You and your #@%^ porsche :roll:  :lol:

Even though no one asked i'll give my opinion on this.

Although what you're doing may be alot of work, i don't think it's the same as building a tank from scratch. I also don't think wether you have the money to buy a new tank or not, should be any kind of factor in qualifying for this. As for this...


> like how much will cost to build one on this dimencion with stand?


I don't think anyone could give you an exact price on that, but i bet an acryllic tank that size would be pretty expensive. It would depend on what your local plastic shops would charge you for it. You could probably do a plywood tank that size fairly inexpensively.

PS How much did you pay for it???


----------



## lomax

i could do a plywood tank and stand that size for well under 1000$, but with a nice finished stand and one widow in the front.

the glass is the most expensive part 300-400 just for it. anouther 200$ to seal, the rest on wood, glue, screws, stain and finishing trim.

alot cheaper if you do drylock on plywood, and do two windows in the front.


----------



## TheFishGuy

Jeeze guys... give em a break :lol: Didn't we already let Forker in with his tank? We'll see if we can get some people to agree with this..... Get some pics up of this tank you got, then get some pics up with fish in it and you're in :lol: My suggestion would be to take a ten gallon, put it in the monster tank you have and throw some fish in the ten gallon. Take a picture of that (since we're all smart a$$es we'll love it) then you'll definately be in...

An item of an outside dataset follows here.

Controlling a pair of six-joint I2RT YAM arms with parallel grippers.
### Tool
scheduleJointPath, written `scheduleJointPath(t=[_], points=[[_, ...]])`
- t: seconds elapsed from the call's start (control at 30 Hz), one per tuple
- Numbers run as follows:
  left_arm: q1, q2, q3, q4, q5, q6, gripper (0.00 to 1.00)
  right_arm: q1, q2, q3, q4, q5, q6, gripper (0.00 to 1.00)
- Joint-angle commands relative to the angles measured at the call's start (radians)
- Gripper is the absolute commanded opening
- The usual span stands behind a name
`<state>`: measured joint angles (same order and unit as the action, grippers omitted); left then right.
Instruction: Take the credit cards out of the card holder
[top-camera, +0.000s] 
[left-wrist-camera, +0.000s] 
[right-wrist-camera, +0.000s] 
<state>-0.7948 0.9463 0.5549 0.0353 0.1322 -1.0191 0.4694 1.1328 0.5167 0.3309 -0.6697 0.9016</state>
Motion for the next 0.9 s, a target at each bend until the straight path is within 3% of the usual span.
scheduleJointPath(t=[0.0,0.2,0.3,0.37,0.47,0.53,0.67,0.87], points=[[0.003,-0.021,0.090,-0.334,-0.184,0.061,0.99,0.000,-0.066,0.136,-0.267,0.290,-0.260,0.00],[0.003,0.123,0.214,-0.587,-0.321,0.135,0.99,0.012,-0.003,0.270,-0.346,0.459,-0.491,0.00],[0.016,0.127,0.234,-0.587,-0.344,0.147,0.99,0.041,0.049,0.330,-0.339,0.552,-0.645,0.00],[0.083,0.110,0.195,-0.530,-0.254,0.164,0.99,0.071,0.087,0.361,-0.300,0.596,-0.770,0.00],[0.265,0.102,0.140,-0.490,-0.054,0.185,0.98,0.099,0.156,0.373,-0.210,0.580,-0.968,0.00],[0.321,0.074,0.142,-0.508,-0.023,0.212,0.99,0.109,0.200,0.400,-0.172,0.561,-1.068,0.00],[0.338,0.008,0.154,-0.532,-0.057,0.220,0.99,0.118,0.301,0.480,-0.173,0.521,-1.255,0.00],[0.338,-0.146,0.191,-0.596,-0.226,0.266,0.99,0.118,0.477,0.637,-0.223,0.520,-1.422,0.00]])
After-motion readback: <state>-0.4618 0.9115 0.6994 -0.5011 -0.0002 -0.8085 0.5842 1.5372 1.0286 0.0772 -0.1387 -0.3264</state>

Useless just has a chip on his shoulder because he's afraid to make a huge tank  wuse  :lol:

If you go back and read this thread you'll see it seems we're letting everyone in :lol: Besides, it's a lot of work keeping a monster tank going diy or not. It sounds to me like the new commer has a heck of a lot of diy projects on his hands to get this tank going... So I say get the picture of the 10 gallon set up in it and you're in....

Not only am I the Monster tank club president I'm also a client!
:lol:

Never in a million years did I think this thread would still be going :lol: You people are nuts....


----------



## imusuallyuseless

TheFishGuy said:


> Jeeze guys... give em a break :lol: Didn't we already let Forker in with his tank?

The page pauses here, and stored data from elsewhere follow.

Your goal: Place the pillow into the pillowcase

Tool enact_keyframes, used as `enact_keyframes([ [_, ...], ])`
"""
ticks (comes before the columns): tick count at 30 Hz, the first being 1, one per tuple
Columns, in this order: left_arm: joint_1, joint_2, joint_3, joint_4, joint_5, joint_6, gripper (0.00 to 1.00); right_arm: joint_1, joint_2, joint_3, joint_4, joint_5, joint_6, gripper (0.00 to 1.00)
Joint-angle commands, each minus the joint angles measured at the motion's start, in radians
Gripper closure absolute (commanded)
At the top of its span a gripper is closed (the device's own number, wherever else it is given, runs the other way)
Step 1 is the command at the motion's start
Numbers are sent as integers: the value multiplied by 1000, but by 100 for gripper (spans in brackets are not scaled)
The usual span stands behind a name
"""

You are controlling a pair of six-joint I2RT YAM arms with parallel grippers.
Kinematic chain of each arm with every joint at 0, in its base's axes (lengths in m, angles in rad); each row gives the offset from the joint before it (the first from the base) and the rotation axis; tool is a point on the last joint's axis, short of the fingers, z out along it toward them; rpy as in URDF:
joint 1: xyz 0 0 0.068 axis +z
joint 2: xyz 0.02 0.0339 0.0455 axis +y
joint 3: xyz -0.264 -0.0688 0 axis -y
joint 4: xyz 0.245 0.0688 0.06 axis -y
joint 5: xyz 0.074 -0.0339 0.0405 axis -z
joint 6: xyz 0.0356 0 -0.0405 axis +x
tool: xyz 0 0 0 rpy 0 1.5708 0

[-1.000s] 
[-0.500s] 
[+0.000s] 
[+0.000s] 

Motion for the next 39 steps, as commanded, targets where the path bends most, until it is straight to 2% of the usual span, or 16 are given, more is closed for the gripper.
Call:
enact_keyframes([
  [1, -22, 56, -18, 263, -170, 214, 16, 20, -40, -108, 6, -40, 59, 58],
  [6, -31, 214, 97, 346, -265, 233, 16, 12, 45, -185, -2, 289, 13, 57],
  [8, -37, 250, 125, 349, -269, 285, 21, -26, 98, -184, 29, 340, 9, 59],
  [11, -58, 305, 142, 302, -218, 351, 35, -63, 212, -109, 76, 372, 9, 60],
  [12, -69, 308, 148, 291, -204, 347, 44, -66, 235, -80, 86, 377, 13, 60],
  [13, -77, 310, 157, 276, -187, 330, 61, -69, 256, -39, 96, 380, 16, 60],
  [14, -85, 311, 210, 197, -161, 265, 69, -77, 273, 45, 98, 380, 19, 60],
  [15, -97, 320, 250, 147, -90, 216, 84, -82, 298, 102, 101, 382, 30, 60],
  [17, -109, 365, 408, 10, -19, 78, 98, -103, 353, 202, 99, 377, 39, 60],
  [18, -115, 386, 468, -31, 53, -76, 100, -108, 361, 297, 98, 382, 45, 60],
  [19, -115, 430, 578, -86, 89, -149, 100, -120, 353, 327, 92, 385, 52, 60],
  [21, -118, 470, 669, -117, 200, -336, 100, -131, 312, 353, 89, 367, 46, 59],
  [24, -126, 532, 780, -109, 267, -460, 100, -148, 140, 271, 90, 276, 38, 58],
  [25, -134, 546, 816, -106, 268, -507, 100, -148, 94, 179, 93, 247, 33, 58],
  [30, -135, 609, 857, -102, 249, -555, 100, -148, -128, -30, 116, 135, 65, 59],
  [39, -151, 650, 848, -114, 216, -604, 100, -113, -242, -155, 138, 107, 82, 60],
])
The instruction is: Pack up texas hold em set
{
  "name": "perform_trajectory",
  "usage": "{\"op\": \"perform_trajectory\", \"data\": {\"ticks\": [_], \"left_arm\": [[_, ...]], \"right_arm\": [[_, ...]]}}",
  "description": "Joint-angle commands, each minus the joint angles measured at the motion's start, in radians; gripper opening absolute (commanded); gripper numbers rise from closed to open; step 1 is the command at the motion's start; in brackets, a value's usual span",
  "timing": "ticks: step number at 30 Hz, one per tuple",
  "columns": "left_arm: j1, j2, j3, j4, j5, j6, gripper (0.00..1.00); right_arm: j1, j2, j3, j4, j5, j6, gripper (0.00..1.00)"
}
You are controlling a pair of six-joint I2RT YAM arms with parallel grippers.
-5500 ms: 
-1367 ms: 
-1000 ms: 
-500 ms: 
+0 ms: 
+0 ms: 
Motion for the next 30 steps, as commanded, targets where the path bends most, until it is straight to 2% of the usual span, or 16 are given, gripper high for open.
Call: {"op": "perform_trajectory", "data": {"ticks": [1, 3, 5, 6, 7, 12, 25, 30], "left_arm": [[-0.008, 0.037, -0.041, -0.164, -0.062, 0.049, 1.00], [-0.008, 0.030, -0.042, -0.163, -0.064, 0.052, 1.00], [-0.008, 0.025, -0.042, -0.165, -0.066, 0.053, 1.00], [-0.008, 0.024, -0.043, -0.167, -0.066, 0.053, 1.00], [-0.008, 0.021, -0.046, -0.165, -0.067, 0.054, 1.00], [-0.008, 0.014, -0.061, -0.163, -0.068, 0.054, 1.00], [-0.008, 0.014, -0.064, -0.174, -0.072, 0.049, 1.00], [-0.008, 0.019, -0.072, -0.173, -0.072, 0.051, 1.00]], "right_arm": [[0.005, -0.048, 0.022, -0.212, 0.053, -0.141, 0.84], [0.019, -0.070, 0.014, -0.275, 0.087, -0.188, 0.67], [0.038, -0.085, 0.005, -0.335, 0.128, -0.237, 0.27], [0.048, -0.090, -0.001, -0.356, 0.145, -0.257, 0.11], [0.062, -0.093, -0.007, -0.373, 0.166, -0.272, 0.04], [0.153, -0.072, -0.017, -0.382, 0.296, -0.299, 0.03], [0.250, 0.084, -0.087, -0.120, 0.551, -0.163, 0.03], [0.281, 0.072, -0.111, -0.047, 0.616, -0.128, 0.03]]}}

Didn't agree w/that either. Guess i just don't agree w/exceptions. If i thought exceptions were ok then i'd plead my case, that i built three DIY tanks that total over 300G, that means i had 3 times as many occassions to breathe in silicone, three times as many ideas for stands, filtration, stocking....blah, blah, blah; cry me a river :roll: 


> Useless just has a chip on his shoulder because he's afraid to make a huge tank  wuse  :lol:


Not so, i could easily make a tank big enough to get into this club, but i wouldn't. If anything i'd make it 299G, because i've always maintained that my talents are better used in harrassing the people in this club vs. trying to fit into it  That's the great part about america, when El Presidente decides on something, i'm always there to be a !*@% about it


----------



## bell

imusuallyuseless said:


> but i wouldn't. If anything i'd make it 299G, because i've always maintained that my talents are better used in harrassing the people in this club vs. trying to fit into it


i think it's because your mom would kill ya 

"You and your #@%^ porsche "

well all i have to say on that is i work my ass off for my fish and rear engine german toy.....
and i will be a member of the monster tank club......very very very soon.......did i say very?


----------



## jem454

Can I join? Pease,please, please?
http://www.cichlid-forum.com/phpBB/viewtopic.php?t=130856









[/img]


----------



## imusuallyuseless

bell said:


> i think it's because your mom would kill ya


This is definately true to a point, my mom cringes when i tell her i've had over 500 or 600 gallons of water filled w/fish. The mom situation could be solved by a little creativity though. Wouldn't be impossible to build a tank 72"Lx24"Wx41"H, then build up the outside into an entertainment center to hold the tv and stuff. The footprint wouldn't be much different than my current 180G and it would actually take up less space because it would eliminate the current furniture we use for the tv. The window would still be fairly small so it would even look that impressive/scary for mom from the outside.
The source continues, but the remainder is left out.